Evergreen Fibreboard

Evergreen Fibreboard’s (EFB) annualised earnings came in below our expectations,
straying 33% off our YTD earnings estimates. Despite that, after three quarters
during which MDF selling prices languished, the gradual improvement in the global
economy bolstered earnings in 2Q. Given the pick-up in orders and selling prices
on a growth in MDF demand, we maintain our earnings projections going forward.
On account of the positive outlook for its industry peers going into FY10, we are
rolling forward our valuation parameter to EFB’s FY10 EPS, tagged at a higher
Average Peers P/E of 9.1x. Thus we derive a higher TP of RM1.03 (previously at
RM0.38) and upgrade our recommendation to BUY from SELL.

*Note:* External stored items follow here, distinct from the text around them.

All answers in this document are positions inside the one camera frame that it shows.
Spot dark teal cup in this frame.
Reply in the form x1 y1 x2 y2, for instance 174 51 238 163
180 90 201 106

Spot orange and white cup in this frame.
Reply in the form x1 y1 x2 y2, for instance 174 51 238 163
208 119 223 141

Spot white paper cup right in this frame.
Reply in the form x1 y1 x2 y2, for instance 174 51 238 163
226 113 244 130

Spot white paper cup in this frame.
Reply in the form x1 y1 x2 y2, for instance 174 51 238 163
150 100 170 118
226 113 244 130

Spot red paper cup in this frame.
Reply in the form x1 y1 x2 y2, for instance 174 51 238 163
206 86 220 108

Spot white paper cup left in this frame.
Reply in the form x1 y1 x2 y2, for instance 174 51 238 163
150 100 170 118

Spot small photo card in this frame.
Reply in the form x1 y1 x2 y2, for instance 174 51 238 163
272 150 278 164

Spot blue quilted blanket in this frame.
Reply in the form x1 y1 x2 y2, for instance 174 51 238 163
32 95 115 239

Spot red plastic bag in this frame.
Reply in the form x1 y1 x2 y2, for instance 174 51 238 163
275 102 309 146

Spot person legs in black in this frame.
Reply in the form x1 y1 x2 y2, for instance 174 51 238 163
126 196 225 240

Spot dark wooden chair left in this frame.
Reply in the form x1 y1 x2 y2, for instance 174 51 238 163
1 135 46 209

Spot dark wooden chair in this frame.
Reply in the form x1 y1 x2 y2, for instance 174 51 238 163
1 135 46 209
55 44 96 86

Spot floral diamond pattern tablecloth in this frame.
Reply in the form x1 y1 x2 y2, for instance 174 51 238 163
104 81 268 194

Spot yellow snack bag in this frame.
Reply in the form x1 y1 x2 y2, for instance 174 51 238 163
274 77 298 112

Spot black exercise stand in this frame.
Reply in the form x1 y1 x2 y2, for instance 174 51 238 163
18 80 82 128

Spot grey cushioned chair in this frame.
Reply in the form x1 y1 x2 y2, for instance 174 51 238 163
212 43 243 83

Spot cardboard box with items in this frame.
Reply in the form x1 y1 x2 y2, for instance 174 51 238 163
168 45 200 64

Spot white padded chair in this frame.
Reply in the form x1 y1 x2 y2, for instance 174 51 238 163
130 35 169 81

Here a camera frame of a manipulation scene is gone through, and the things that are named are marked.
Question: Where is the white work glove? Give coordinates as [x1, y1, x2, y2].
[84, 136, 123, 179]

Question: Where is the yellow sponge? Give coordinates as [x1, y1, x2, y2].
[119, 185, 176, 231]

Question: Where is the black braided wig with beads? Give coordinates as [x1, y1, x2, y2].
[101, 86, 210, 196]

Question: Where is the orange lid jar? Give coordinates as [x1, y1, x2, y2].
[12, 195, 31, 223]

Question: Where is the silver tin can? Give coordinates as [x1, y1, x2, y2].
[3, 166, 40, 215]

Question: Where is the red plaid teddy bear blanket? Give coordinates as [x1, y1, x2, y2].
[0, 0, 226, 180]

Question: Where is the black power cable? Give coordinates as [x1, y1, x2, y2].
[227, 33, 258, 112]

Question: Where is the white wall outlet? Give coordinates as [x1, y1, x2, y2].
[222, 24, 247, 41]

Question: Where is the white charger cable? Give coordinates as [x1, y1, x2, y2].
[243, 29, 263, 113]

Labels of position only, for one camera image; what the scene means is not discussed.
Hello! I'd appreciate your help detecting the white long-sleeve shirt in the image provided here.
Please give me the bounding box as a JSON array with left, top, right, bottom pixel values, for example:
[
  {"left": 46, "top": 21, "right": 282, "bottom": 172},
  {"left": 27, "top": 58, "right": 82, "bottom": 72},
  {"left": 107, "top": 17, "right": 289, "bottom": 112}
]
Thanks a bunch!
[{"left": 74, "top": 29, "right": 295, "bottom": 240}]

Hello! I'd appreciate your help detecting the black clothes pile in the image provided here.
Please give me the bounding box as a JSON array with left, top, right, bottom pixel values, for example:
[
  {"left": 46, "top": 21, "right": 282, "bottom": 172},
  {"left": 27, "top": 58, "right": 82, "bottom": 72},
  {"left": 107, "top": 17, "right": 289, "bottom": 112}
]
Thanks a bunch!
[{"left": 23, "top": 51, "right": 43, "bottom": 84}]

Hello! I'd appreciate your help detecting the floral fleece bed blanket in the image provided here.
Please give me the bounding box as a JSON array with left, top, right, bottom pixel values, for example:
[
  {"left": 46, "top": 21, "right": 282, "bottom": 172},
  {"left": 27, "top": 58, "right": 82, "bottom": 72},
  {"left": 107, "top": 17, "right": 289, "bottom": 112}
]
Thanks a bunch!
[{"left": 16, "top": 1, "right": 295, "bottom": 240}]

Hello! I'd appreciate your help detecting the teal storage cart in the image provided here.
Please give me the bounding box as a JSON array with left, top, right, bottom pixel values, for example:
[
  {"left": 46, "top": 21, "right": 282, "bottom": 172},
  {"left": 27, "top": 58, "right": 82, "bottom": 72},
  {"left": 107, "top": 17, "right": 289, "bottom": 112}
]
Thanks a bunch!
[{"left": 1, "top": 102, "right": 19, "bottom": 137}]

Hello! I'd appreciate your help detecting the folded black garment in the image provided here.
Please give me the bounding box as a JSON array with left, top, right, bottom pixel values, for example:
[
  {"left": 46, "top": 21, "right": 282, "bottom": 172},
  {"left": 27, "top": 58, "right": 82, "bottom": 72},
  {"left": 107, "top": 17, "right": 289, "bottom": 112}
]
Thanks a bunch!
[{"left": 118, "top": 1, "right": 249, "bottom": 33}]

Upgrade to BUY. The slew of government stimulus packages domestically and
worldwide is turning the tide for EFB. We expect more orders to flow in the upcoming
quarters. However, management only expects a swing in terms of better sales sometime
in mid-2010. Hence as we are now focusing on EFB’s FY10 performance, we are rolling
forward our valuation parameter for EFB to its FY10 EPS. Tagged on a higher Average
Peers P/E of 9.1x, we now derive a higher TP of RM1.03. Our recommendation for the
stock is now a BUY from a SELL previously.